Eurokrise – Slowenien-


Sloweniens finanzielle Schieflage scheint den Haushalt des Landes nun endgültig zum Kippen zu bringen. Noch im kommenden Herbst könnte ein Aufspannen des Rettungsschirms notwendig sein, um die drohende Zahlungsunfähigkeit abzufangen.

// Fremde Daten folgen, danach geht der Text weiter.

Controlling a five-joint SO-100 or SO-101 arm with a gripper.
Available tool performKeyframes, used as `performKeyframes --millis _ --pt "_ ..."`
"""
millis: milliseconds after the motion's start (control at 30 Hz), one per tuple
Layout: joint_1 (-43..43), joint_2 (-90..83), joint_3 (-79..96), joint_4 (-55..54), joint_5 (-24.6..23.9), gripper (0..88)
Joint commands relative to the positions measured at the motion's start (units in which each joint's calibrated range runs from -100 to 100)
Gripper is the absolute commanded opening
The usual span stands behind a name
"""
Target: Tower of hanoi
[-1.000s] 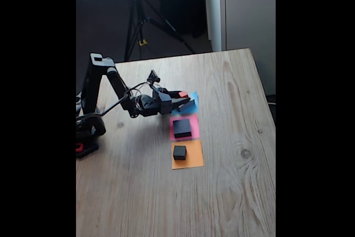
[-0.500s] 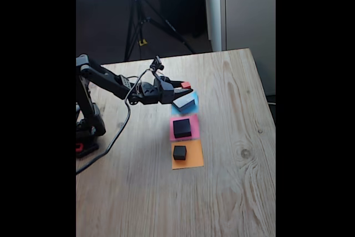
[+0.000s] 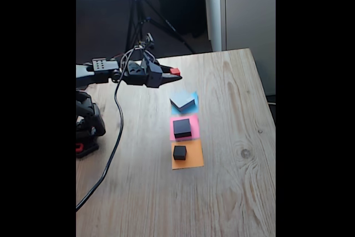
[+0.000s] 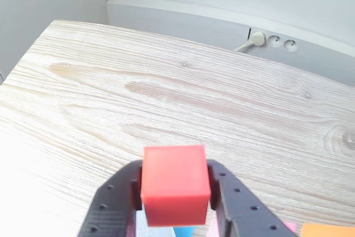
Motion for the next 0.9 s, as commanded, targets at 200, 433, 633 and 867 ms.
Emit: performKeyframes --millis 200,433,633,867 --pt "8.4 -9.1 -35.6 43.7 6.6 3.2" --pt "23.4 -7.3 -45.2 48.9 6.6 2.7" --pt "35.3 -8.8 -39.7 50.1 6.6 2.5" --pt "44.1 -12.7 -25.8 46.8 6.6 2.8"
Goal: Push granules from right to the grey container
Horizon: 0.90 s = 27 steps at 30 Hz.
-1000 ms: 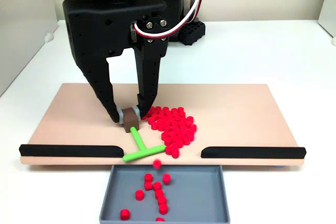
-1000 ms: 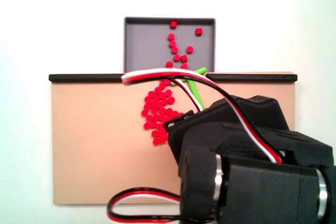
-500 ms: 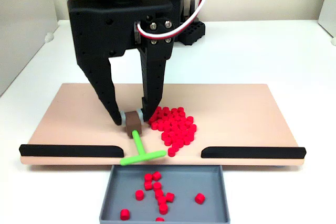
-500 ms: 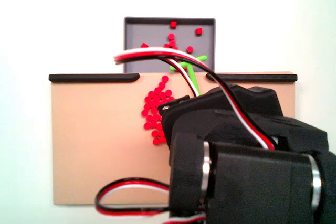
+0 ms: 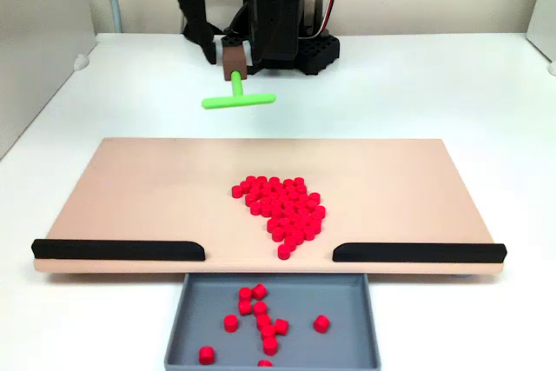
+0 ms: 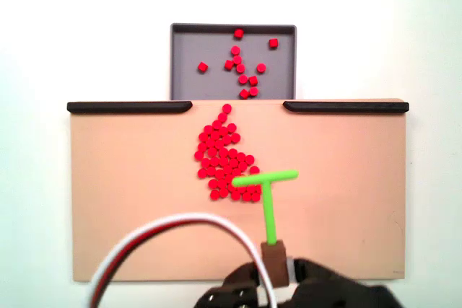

Slowenien wäre Rettungsschirm-Kandidat Nummer Sechs

Slowenien
Slowenien steht vor Pleite

Womöglich wird das Euro-Mitgliedsland Slowenien bereits im kommenden Oktober als die Nr. 6 unter den Rettungsschirm. Wie Financial Times (FTD) (Montagsausgabe) berichtete, warnte Ministerpräsident Janez Jansa am Wochenende vor einer Staatspleite. Sollte es Slowenien nicht gelingen, Staatsanleihen zu verkaufen, drohe im Oktober die Zahlungsunfähigkeit.

FTD Analysten die Situation in Slowenien.

Völlig überraschend kommt die Warnung jedoch nicht. Die Schieflage im slowenischen Haushalt war bereits erkennbar. Die Ratingagentur Moody’s stufte Slowenien bereits Anfang Auguts auf „Ramsch-Niveau“ herunter. Nur wenige Tage vorher schlug der slowenische Finanzminister Janez Sustersic Alarm, dass die größte nationale Bank NLB über eine halbe Milliarde Euro benötigte, um die Wirtschaft wieder beleben zu können.

Sloweniens Wirtschaft ist demnach um -3,2% gegen die Schätzungen von Experten stark zurückgegangen. Die slowenischen Anleihen rentieren derzeit mit 6,8 % (10-jährige), gegenüber von 5,8% der Staatspapiere in Italien.

Bevor jedoch erste Hilfen aus dem Rettungsschirm beantragt werden, forderte Ángel Gurría, Generalsekretär der Industrieländerorganisationen OECD, die slowenische Regierung auf, zuerst auf die Reaktionen abzuwarten, nachdem das Defizit vorweg reduziert worden ist.